**What you are asked to do:** Return exactly the lines below, starting with the one that has "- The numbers" and going on through the one that has "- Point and".

(Excerpted records)

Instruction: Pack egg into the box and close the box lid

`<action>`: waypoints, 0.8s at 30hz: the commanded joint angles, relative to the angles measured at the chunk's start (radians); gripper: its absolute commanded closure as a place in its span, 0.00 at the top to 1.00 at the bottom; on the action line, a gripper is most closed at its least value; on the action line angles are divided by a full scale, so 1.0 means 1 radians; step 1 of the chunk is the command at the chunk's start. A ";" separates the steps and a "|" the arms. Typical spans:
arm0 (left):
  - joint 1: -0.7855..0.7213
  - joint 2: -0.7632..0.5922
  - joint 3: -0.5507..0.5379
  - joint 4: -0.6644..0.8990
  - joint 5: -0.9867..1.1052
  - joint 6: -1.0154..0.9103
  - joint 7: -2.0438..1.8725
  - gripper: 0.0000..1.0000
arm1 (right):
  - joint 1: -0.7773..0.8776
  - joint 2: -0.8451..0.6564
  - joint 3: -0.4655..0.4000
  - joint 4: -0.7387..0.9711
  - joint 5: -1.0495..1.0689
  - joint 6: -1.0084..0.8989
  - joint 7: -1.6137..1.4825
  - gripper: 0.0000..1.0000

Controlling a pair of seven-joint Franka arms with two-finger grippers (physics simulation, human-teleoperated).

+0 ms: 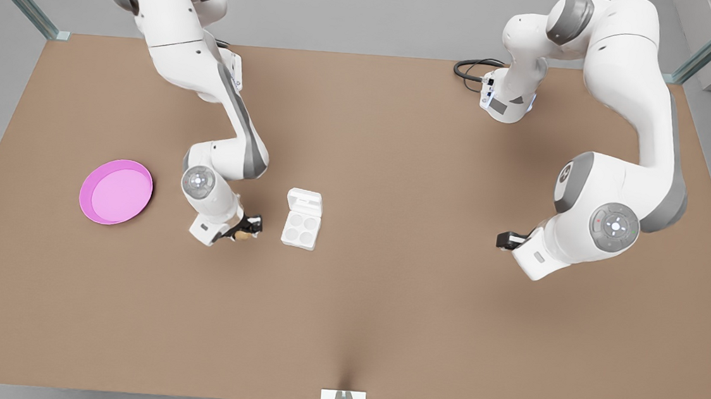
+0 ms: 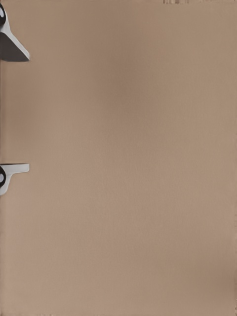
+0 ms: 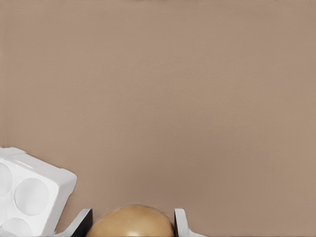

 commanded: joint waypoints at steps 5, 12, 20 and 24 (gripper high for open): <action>0.000 -0.002 0.001 0.000 0.001 -0.005 -0.091 1.00 | 0.165 0.050 -0.078 0.079 0.050 -0.120 0.324 0.60; -0.004 0.001 0.002 -0.003 0.008 -0.025 -0.089 1.00 | 0.318 0.086 -0.127 0.091 0.090 -0.143 0.427 0.60; -0.003 0.003 0.002 -0.001 0.010 -0.024 -0.087 1.00 | 0.352 0.140 -0.122 0.099 0.117 -0.140 0.431 1.00; -0.004 0.003 0.002 -0.001 0.010 -0.024 -0.089 1.00 | 0.308 0.085 -0.122 0.091 0.108 -0.168 0.433 1.00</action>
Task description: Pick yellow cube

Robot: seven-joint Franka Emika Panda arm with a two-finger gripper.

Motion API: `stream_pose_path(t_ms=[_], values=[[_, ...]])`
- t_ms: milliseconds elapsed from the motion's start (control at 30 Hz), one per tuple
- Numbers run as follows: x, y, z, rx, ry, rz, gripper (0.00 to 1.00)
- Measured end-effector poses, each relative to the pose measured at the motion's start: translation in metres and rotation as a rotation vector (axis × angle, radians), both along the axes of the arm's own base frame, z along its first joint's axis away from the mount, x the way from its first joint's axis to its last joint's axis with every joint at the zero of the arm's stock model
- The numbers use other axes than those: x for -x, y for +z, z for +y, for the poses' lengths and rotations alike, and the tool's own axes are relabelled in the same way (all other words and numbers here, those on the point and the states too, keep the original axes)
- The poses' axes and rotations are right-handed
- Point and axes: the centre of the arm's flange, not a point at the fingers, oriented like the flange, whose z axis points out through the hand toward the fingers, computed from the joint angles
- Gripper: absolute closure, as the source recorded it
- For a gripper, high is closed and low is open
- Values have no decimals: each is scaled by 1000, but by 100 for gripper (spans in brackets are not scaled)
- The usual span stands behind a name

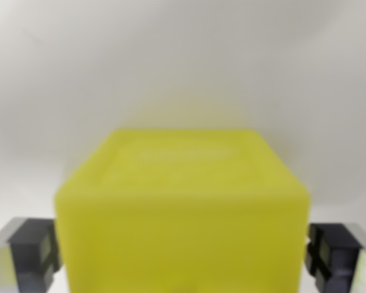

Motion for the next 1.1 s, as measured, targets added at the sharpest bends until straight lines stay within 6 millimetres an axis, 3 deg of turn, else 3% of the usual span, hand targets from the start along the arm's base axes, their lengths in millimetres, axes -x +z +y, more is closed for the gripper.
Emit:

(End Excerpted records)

**Result of this task:**
- The numbers use other axes than those: x for -x, y for +z, z for +y, for the poses' lengths and rotations alike, and the tool's own axes are relabelled in the same way (all other words and numbers here, those on the point and the states too, keep the original axes)
- The poses' axes and rotations are right-handed
- Point and axes: the centre of the arm's flange, not a point at the fingers, oriented like the flange, whose z axis points out through the hand toward the fingers, computed from the joint angles

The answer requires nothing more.